The company spokesman apologized and explained, that their checkout technology is a product some retailers use to process payments on their website, which means that Klarna processes all credit and debit card transactions for these retailers, and also mentioned, that this email was sent to customers, who have recently used its services. It turned out, that when users use this payment technology while they agree to terms and conditions and privacy notice that allows Klarna to promote its products and services to them.

Within the European Union, direct marketing activities are subject to both the GDPR and the ePrivacy Directive. Article 4(11) of the GDPR stipulates that consent must be given by expressing one’s will, by making a clear statement, or by unambiguous action. This means that consent requires an active declaration of will and consent cannot be considered as an omission. According to guidelines issued by EDPB consent of the data subject means any:

  • freely given,
  • specific,
  • informed and
  • unambiguous indication of the data subject’s wishes by which he or she, by a statement or by clear affirmative action, signifies agreement to the processing of personal data relating to him or her.

According to GDPR consent cannot be obtained in the same way as when agreeing to sign a contract or agreeing to the general terms of a contract. Such an action will not be in line with the form of expression of the data subject’s will, as the data subject will be forced to give consent on two issues that are not separated.

The main rule, embedded in the ePrivacy Directive, is that the consent of the data subject must be obtained before direct marketing communications can be sent. The ePrivacy Directive applies to direct marketing by all electronic means (such as e-mail, SMS).
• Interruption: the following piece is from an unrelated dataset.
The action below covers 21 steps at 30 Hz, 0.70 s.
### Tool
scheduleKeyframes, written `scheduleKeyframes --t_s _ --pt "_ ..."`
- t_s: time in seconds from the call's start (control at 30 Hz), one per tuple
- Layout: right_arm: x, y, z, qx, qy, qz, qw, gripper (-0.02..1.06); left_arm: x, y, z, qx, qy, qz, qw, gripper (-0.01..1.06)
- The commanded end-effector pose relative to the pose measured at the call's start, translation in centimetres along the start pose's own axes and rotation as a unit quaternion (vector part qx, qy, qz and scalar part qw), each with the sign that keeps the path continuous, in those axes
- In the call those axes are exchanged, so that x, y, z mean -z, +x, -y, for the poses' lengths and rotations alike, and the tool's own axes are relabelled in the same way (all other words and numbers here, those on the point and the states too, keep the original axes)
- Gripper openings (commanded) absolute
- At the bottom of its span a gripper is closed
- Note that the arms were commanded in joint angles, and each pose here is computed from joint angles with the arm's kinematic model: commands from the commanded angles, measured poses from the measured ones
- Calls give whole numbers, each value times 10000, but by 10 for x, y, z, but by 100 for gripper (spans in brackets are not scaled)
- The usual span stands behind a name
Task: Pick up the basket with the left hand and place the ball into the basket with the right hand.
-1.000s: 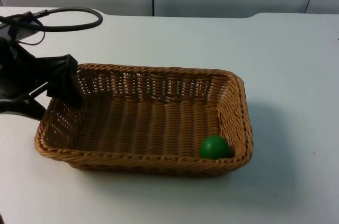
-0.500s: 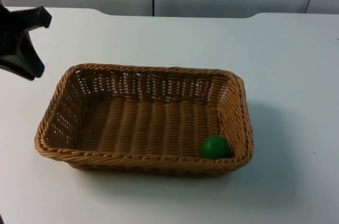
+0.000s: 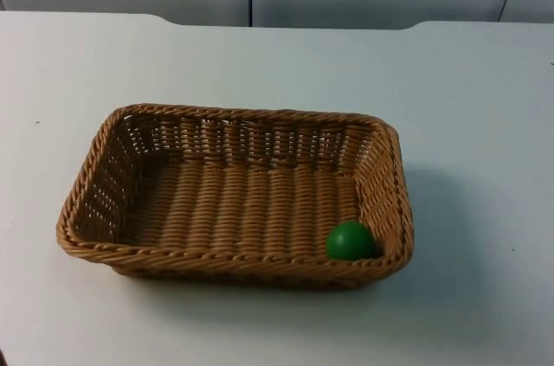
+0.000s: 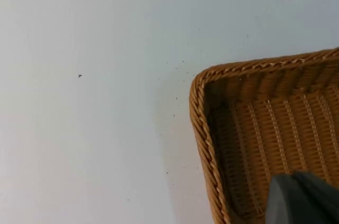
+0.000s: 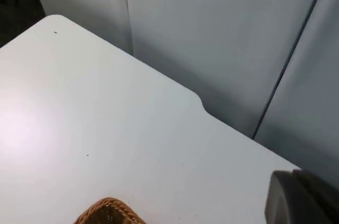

Although there is a general rule that the consent of the data subject is required for the sending of advertising messages, the ePrivacy Directive provides for one exception when e-mail contact details may be used without the individual consent of the data subject. Recital 41 in the preamble of the Privacy Directive states that “(41) Within the context of an existing customer relationship, it is reasonable to allow the use of electronic contact details for the offering of similar products or services, but only by the same company that has obtained the electronic contact details in accordance with Directive 95/46/EC. When electronic contact details are obtained, the customer should be informed about their further use for direct marketing in a clear and distinct manner, and be given the opportunity to refuse such usage. This opportunity should continue to be offered with each subsequent direct marketing message, free of charge, except for any costs for the transmission of this refusal. “.

In conclusion, although there are exceptions to obtaining the consent of the data subject in both the Directive and the Regulation, we would recommend that you follow the practice of always obtaining the consent of the recipients of your direct marketing campaign. And remember the times when accepting general t & c’ s was considered to be a consent has passed away and there is no place for careless marketing campaigns in the EU anymore.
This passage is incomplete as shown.